India kept out of Afghan meet despite Pakistan accepting ‘mistake’

Monday, November 29, 2010

LONDON - India was kept out of a meeting in Turkey on Afghanistan to appease Pakistan, though Islamabad opined that excluding India from such regional structures would be a “mistake”, revealed a WikiLeaks expose of a secret cable from the US embassy in Ankara.

At a meeting with US Under Secretary of State for Political Affairs William Burns, then Turkey’s deputy under secretary for bilateral political affairs responsible for the Middle East, South Asia and Africa, Rauf Engin Soysal, said Turkey had not invited India to the Afghanistan Neighbours Summit “in deference to Pakistani sensitivities”.

“He (Soysal) said Turkey had not invited India to the neighbours’ summit in deference to Pakistani sensitivities; however, he claimed, Pakistan understands attempting to exclude India from the nascent South Asian regional structures would be a mistake,” said the cable dated Feb 25, 2010.

The secret US embassy cables were released Sunday in The Guardian.

Zardari met Turkish President Abdullah Gul and his Afghan counterpart Hamid Karzai at an international conference in Istanbul that kicked off Jan 25 this year. The conference on Afghanistan was regarding talks with Taliban to establish peace in the region.

Soysal, a former Turkish ambassador to Pakistan from January 2007 to July 2009, and his country’s special representative for Afghanistan and Pakistan, was appointed by UN Secretary General Ban Ki-moon in September as the Special Envoy for Assistance to Pakistan.

“He reported Indian Prime Minister (Manmohan) Singh had requested (Turkish) President (Abdullah) Gul’s assistance with Pakistan during the latter’s visit to New Delhi the previous week. Acting on that request, Gul had phoned Pakistani President Zardari, who was sceptical of Indian intentions.
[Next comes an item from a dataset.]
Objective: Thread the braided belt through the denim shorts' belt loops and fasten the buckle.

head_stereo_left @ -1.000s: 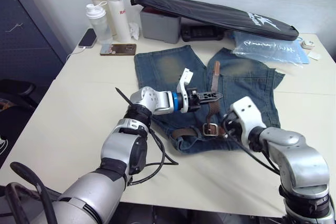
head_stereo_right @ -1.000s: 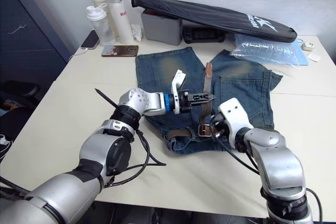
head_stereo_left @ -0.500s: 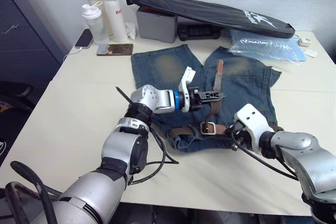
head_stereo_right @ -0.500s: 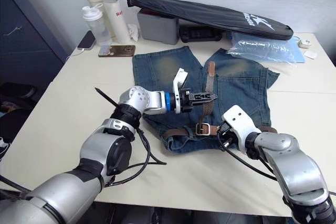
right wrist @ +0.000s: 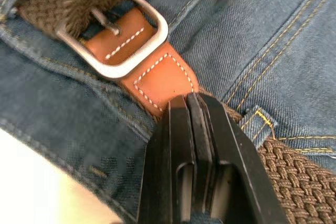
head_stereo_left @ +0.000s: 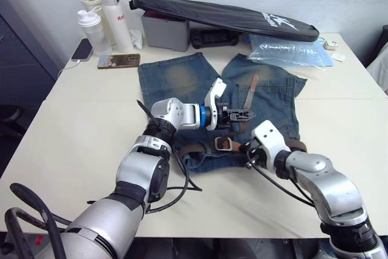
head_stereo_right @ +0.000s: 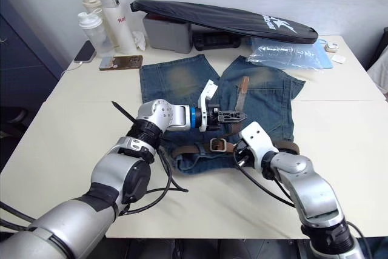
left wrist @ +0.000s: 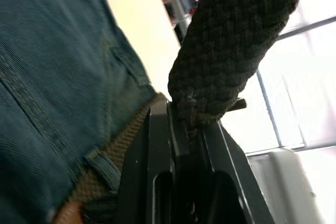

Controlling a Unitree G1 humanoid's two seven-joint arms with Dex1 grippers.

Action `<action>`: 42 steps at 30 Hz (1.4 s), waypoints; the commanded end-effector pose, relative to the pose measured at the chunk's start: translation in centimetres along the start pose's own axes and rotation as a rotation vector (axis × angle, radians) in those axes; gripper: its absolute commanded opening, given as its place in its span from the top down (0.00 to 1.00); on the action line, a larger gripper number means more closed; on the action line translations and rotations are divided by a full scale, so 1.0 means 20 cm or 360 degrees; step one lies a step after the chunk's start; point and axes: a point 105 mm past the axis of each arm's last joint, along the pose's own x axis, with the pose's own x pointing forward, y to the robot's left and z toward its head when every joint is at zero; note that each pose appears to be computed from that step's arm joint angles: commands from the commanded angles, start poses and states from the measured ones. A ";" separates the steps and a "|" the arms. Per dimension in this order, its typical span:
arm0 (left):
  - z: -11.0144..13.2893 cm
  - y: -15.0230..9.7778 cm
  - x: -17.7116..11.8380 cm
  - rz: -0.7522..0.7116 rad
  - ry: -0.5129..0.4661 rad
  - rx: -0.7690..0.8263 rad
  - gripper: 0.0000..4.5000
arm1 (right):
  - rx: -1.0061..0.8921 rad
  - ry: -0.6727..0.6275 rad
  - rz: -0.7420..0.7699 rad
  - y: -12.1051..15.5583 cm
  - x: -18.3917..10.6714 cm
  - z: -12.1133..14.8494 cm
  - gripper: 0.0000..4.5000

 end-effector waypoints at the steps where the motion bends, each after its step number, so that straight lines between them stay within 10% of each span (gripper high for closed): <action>1: 0.02 -0.02 0.00 -0.0017 -0.0003 0.0084 1.00 | 0.0015 0.0029 0.0181 0.14 0.05 -0.02 0.97; 17: -0.13 0.09 0.14 0.0134 0.0140 0.0247 1.00 | -0.0036 -0.0008 0.0151 0.15 -0.04 0.02 0.97; 42: 0.04 0.15 -0.21 0.0308 -0.0039 0.0363 1.00 | -0.0235 -0.0165 0.0193 0.15 -0.18 0.13 0.97</action>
Gul is planning to visit Pakistan later this year.”

“Soysal said Iran is proposing a quadrilateral summit, which would include Turkey, Afghanistan and Pakistan, but that proposal had yet to generate enthusiasm,” it said.

Soysal said the Pakistani military was displeased with Zardari, but was unwilling to intervene.

“Nevertheless, senior officers’ patience may not be infinite. Zardari needs to increase the democratic legitimacy of parliament. Soysal offered. Nawaz Sharif has become a much more constructive player,” the secret cable said.

WikiLeaks, which claims to provide “an innovative, secure and anonymous way for sources to leak information to our journalists” through its electronic drop box, has won a number of awards, including the 2008 Economist magazine’s New Media Award.

Founded by Julian Assange with the slogan “We open governments”, WikiLeaks released in July the Afghan War Diary, a compilation of more than 76,900 documents about the war in Afghanistan not previously available for public review.